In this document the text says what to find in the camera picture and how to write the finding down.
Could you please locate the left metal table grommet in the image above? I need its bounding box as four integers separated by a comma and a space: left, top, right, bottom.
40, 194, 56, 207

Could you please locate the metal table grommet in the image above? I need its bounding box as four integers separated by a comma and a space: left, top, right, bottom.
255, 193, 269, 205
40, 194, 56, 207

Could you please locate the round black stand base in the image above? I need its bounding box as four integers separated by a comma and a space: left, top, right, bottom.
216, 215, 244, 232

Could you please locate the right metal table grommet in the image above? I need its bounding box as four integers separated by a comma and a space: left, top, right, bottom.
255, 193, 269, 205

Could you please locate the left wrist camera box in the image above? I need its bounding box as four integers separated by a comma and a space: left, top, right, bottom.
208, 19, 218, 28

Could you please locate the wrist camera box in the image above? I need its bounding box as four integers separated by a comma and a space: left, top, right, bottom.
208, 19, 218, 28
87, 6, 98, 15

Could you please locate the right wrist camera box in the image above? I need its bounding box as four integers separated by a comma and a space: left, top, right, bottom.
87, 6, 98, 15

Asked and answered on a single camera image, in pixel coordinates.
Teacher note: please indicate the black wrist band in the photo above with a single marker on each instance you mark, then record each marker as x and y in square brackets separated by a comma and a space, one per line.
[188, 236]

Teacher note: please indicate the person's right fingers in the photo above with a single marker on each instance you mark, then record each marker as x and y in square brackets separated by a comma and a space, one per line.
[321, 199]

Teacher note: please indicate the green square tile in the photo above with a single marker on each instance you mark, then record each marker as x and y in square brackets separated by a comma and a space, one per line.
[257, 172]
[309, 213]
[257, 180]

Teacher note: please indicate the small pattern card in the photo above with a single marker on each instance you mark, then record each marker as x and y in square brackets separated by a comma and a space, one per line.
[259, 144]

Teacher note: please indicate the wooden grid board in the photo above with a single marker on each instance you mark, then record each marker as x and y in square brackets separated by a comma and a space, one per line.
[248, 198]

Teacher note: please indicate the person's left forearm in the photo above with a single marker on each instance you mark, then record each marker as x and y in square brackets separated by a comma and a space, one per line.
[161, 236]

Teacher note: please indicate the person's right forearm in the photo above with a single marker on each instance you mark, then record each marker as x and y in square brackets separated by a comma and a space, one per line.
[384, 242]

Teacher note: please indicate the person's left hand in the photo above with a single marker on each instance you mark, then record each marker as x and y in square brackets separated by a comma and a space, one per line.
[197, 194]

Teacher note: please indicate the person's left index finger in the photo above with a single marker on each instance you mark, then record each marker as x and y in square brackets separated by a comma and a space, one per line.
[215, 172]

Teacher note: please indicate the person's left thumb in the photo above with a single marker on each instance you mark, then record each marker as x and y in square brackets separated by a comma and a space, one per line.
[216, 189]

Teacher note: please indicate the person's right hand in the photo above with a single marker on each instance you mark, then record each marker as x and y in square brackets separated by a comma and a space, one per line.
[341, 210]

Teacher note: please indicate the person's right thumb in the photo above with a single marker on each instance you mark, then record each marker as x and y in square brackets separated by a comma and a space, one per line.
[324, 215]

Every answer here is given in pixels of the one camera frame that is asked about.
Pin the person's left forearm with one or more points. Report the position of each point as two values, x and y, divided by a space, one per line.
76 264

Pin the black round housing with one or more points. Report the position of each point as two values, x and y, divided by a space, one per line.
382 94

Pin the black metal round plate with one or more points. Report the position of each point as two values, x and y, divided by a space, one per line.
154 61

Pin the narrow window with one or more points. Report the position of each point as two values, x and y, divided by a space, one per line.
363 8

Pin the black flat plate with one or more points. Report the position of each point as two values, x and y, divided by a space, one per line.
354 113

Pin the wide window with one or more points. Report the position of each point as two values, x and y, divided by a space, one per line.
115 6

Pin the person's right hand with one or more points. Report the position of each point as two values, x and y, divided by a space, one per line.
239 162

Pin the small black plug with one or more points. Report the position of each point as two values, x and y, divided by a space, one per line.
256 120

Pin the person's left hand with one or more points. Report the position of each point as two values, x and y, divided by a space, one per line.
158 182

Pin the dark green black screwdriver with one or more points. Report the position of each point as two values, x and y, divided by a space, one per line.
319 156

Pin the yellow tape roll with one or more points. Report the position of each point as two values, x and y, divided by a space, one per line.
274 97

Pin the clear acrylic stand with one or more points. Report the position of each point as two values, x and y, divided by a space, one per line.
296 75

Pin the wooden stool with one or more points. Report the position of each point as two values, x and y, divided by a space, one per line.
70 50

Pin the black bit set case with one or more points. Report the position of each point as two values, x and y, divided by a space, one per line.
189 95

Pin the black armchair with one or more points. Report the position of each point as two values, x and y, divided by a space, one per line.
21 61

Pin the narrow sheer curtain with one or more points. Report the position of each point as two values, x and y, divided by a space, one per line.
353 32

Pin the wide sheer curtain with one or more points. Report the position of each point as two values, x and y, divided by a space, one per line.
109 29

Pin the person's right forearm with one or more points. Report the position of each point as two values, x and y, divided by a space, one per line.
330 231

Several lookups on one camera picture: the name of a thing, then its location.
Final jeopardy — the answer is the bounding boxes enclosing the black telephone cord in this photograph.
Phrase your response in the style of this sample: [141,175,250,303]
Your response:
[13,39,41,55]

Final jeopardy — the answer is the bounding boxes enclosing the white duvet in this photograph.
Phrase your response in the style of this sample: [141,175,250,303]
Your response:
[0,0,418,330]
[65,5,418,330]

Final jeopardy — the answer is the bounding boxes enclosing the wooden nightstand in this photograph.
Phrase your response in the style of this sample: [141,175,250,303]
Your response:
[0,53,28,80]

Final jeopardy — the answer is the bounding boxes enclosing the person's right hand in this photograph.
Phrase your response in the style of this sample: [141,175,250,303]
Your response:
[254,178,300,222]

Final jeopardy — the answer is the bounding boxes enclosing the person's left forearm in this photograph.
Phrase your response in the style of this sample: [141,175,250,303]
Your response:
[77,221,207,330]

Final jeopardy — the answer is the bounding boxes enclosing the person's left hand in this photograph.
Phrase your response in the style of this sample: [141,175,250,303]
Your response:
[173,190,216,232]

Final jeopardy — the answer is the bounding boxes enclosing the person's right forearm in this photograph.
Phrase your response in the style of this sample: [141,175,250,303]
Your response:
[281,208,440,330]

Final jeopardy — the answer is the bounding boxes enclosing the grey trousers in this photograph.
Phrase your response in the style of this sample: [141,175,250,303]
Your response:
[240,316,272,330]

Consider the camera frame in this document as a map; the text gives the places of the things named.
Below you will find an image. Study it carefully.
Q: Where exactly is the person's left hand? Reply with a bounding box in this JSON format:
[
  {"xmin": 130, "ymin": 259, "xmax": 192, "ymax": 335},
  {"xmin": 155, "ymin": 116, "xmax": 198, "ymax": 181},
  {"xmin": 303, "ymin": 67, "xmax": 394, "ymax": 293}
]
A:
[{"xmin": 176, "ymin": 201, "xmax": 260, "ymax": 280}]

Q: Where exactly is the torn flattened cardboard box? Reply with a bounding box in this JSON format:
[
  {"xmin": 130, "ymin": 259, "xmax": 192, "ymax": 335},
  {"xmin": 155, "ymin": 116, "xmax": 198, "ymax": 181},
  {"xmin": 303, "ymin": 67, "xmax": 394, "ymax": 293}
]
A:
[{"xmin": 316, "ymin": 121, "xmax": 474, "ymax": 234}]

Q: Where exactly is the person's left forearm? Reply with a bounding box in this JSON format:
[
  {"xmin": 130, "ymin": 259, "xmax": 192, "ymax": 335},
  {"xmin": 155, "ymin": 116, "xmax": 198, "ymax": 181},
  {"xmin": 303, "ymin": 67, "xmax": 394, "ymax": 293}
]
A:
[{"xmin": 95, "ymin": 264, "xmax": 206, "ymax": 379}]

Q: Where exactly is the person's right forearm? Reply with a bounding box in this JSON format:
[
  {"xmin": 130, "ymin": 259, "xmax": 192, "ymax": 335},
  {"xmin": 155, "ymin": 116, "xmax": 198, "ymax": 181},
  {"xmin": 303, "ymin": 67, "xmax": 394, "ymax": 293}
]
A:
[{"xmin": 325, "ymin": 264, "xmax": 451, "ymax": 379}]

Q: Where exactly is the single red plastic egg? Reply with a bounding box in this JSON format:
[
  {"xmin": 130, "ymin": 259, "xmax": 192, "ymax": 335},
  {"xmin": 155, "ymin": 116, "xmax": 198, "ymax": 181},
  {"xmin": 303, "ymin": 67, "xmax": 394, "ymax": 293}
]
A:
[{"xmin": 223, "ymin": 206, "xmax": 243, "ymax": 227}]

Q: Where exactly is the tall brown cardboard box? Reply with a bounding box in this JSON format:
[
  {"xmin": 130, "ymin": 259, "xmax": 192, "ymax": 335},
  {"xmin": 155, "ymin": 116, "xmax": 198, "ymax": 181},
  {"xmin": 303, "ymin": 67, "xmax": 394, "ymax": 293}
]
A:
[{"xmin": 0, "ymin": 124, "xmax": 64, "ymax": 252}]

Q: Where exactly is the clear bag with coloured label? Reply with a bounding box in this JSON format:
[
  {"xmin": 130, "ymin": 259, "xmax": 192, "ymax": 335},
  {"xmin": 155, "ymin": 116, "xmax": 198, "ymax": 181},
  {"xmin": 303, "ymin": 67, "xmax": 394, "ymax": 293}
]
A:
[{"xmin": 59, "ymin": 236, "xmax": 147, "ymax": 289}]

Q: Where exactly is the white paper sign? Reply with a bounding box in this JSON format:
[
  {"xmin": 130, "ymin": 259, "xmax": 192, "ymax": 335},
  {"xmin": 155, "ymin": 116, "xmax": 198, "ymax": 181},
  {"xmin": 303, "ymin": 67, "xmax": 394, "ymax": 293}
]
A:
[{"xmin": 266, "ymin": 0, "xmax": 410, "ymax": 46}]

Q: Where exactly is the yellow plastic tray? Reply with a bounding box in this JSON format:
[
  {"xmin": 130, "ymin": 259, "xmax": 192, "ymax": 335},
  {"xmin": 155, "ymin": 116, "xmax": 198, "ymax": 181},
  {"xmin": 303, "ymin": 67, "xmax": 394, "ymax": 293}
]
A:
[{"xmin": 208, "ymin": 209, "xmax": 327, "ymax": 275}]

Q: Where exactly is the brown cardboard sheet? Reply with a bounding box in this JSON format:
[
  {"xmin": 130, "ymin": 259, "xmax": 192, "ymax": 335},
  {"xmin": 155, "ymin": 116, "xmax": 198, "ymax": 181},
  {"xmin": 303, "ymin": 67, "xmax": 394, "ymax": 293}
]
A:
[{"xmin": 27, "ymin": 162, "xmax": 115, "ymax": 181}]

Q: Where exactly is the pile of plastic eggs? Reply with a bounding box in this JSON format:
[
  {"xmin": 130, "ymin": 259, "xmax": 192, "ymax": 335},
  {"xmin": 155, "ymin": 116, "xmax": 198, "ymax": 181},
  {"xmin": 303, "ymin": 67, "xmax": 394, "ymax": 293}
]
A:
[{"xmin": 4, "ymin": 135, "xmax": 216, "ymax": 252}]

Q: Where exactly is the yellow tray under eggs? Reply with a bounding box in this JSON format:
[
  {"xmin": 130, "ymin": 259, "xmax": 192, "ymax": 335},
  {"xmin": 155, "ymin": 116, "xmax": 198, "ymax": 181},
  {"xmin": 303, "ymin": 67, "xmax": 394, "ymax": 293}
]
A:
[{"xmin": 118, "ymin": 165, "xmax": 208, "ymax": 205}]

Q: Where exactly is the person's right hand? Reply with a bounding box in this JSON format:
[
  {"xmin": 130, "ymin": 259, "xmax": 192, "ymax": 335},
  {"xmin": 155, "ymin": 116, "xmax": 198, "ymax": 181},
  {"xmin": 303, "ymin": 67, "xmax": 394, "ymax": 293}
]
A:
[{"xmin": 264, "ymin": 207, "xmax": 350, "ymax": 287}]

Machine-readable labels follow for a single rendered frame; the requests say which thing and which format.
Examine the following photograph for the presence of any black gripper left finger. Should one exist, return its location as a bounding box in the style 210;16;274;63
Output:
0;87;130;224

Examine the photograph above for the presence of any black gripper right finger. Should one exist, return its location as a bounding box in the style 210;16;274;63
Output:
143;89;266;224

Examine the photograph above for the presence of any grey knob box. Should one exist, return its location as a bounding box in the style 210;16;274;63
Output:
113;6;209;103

ASSIGNED TASK: Only the lines above starting at the line that holds "Could you please locate the left wrist" and ending at the line that holds "Asked and answered" are to be repeated, exactly and in full.

EXPECTED ANSWER:
Could you please locate the left wrist camera box in the image above? I need its bounding box as four integers separated by a comma and a space: left, top, right, bottom.
208, 19, 218, 28

Could you please locate the wrist camera box in the image above? I need its bounding box as four integers separated by a comma and a space: left, top, right, bottom.
208, 19, 218, 28
87, 6, 98, 15

Could you please locate the right wrist camera box in the image above? I need its bounding box as four integers separated by a comma and a space: left, top, right, bottom.
87, 6, 98, 15

Asked and answered on a single camera image, in pixel coordinates.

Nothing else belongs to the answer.